Martin: The question is 'how would you write a test case?'

Xiaocheng: You could use another model to test it.

Martin: reward hacking

DanA: Assumptions about user expectations? I'm in a webpage... it feels to me like .. If that page wants to create a chatbot experience, so it uses this API. That experience already exists on many sites. I can choose models on some sites. Lots of capabilities, all running on servers. How do we make sure that information doesn't leak between origins?

Martin: this is part of why the Chrome team doesn't want to use the platform level API - to avoid such leakage. The platform API might take inputs into a common context that is not origin-aware.

DanA: Depends on the threat model. We need to find out how to respond appropriately to this.

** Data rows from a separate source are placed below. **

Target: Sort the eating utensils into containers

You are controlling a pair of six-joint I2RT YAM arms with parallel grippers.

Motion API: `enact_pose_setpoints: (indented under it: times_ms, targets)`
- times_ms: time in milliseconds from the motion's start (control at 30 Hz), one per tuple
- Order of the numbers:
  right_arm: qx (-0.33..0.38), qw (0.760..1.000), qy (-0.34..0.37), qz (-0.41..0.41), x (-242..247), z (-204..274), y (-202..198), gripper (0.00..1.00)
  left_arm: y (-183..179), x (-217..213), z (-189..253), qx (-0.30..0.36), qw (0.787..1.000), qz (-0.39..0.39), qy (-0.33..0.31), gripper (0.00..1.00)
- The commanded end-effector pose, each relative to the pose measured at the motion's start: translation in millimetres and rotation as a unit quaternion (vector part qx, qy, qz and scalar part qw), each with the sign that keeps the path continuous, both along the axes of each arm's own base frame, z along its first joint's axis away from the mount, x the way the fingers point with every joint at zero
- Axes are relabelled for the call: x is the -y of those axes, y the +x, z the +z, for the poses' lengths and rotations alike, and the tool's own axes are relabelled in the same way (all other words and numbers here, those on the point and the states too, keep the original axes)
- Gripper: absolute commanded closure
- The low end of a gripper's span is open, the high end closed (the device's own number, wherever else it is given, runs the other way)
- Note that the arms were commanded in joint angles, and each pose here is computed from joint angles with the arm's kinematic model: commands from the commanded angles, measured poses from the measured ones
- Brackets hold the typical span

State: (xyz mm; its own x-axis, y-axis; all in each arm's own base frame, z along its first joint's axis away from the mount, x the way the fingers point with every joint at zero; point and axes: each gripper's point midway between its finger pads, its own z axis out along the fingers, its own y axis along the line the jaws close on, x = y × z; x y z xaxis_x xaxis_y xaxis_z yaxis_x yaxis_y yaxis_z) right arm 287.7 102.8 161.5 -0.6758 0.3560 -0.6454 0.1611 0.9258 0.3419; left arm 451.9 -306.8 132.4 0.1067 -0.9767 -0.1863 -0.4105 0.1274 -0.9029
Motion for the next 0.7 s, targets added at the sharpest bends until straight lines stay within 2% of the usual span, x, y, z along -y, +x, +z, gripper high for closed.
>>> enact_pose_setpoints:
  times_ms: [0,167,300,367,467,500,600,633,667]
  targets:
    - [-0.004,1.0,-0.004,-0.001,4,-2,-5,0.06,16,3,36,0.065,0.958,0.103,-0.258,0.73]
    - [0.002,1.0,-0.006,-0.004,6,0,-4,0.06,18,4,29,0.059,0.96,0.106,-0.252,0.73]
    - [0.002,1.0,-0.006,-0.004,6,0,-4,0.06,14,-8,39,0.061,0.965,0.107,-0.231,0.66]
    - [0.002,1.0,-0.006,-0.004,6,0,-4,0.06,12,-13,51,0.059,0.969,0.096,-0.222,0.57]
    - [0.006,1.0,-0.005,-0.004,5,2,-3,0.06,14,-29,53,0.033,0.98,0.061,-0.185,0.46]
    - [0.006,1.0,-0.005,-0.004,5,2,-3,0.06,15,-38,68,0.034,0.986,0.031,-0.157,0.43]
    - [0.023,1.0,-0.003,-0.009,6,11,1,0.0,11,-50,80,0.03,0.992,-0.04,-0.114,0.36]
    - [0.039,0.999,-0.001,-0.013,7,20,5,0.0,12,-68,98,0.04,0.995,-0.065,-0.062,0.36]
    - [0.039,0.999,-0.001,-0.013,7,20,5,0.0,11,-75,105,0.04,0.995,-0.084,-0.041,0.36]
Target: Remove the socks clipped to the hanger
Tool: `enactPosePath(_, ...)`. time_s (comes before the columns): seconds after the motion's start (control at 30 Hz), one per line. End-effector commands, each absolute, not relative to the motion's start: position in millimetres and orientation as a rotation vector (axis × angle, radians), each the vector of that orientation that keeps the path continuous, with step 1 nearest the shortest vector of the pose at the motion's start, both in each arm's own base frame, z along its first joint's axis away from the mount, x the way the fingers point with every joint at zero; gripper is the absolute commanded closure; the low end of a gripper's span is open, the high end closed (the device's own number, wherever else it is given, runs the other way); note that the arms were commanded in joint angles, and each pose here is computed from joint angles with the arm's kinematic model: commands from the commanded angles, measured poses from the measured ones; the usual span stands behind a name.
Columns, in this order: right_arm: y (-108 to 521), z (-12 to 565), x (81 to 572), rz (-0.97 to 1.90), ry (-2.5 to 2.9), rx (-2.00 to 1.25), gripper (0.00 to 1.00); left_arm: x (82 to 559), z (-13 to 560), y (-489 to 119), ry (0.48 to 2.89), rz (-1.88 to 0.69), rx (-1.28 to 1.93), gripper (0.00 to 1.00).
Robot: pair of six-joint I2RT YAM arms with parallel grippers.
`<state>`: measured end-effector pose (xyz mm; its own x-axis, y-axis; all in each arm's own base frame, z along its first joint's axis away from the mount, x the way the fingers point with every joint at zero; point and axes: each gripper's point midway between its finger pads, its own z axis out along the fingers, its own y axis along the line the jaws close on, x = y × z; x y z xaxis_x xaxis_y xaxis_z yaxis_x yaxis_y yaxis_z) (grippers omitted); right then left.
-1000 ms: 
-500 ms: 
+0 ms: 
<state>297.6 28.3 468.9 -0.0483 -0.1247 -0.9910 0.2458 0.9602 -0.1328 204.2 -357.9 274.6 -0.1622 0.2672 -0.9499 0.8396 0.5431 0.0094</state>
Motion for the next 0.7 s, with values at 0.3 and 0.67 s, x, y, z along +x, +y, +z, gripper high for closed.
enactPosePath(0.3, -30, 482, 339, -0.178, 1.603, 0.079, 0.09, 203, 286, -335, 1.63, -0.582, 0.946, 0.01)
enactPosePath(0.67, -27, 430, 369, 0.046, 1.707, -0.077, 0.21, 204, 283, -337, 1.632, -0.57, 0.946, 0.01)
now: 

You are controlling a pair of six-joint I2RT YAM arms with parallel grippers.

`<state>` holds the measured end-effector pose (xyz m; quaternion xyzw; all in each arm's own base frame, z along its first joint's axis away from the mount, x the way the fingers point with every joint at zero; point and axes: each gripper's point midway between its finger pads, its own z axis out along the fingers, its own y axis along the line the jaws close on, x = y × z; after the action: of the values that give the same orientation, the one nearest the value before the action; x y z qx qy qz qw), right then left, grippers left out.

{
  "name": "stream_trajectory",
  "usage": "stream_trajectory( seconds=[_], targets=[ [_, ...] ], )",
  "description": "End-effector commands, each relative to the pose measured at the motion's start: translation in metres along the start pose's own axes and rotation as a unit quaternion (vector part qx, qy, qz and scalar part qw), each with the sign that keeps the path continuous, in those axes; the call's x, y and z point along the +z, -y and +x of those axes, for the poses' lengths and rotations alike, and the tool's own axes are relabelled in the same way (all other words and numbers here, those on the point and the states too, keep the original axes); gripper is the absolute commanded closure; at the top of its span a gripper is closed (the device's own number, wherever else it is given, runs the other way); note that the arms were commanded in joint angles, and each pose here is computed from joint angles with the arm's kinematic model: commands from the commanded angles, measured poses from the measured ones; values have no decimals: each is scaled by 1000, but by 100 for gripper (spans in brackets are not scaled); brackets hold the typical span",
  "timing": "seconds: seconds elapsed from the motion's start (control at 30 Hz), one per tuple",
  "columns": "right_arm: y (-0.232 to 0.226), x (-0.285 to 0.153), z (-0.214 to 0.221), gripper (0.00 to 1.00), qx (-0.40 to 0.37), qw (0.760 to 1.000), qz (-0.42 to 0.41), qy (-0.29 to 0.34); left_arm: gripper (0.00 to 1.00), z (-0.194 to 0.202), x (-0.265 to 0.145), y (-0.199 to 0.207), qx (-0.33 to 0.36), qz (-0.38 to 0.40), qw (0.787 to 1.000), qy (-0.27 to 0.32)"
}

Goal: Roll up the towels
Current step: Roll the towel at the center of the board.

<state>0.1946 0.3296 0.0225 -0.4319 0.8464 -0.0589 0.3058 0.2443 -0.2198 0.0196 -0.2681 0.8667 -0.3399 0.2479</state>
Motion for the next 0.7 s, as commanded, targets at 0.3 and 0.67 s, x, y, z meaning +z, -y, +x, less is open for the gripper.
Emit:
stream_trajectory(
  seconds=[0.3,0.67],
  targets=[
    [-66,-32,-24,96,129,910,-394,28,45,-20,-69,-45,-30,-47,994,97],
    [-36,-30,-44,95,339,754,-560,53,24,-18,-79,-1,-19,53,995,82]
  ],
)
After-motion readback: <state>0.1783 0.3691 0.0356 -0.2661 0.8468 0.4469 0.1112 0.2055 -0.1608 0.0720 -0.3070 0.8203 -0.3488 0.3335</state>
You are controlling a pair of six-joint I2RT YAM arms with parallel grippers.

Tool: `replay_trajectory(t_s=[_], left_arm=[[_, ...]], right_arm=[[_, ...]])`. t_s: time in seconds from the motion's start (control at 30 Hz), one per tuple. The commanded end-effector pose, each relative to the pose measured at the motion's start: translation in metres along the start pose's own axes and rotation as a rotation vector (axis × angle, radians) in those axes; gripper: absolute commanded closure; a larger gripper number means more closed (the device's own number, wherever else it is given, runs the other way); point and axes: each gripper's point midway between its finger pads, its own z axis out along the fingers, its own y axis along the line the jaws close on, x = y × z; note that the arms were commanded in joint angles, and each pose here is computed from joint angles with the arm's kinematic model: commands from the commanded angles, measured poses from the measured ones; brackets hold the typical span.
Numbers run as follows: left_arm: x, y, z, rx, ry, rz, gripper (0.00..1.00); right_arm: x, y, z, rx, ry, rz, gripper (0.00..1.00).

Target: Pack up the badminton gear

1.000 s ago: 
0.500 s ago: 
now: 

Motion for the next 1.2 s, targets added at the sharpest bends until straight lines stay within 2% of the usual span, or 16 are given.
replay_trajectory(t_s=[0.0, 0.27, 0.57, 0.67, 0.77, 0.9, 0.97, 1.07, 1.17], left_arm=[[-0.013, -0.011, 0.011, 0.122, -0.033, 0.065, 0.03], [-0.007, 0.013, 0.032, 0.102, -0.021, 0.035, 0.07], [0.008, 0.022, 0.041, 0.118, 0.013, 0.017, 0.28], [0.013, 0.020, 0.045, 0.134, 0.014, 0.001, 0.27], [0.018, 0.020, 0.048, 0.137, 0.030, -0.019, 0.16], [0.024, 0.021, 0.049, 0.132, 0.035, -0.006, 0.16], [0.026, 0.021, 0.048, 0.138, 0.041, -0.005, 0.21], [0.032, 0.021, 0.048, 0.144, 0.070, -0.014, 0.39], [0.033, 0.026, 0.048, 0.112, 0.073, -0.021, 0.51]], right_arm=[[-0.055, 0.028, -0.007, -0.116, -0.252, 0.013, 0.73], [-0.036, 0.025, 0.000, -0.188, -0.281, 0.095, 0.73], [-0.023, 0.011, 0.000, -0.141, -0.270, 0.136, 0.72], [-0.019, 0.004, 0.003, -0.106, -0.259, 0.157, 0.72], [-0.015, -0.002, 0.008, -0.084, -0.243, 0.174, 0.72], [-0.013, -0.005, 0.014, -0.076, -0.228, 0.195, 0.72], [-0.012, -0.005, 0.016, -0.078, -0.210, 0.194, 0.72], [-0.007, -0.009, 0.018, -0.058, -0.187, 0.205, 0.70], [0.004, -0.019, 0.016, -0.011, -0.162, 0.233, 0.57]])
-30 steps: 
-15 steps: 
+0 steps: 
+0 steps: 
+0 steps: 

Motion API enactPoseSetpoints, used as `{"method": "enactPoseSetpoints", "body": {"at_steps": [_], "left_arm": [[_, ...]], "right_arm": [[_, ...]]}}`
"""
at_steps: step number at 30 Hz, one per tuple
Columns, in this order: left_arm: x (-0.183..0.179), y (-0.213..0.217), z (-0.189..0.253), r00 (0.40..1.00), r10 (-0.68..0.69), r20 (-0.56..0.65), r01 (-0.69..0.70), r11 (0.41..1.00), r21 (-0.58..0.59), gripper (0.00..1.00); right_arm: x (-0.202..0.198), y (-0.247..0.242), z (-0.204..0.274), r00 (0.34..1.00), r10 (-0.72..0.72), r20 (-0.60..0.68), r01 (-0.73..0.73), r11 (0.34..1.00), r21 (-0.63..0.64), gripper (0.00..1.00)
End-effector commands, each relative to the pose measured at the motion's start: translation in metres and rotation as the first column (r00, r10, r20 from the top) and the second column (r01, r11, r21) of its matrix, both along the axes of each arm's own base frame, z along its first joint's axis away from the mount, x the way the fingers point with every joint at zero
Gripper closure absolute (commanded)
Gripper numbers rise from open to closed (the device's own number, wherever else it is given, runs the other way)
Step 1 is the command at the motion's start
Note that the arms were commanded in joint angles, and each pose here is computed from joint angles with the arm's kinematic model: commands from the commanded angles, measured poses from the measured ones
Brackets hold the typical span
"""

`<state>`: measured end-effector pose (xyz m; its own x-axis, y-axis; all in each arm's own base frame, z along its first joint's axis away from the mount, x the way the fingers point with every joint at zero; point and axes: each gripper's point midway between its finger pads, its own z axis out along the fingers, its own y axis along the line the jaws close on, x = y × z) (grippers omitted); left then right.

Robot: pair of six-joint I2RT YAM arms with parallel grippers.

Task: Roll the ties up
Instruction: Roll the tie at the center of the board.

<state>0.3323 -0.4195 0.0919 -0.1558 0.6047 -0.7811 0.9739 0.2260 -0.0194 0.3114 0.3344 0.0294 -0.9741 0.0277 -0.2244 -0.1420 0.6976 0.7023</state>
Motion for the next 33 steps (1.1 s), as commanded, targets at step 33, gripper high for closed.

Matthew: how much can this reasonably do that's use ful for the user? If it's only on the client side then the user won't be able to ask questions about past interactions with the particular site because the only info it has is on the current page. Also concerned about leakage issues as discusssed.

DanA: This is part of my concern - what is the actual user need here?

Christian: I would disagree here; the idea is using an on-device model, which is better for privacy and security, and supports more use cases. I would rather trust a local model.

DanA: Good point and there are energy arguments for this as well, as you're making the processing happen locally. Leveraging capabilities of the device. So we can't just say this is a bad idea, but it should be focused on the user need, and should fit the web. You only get that benefit if you're able to use the platform API.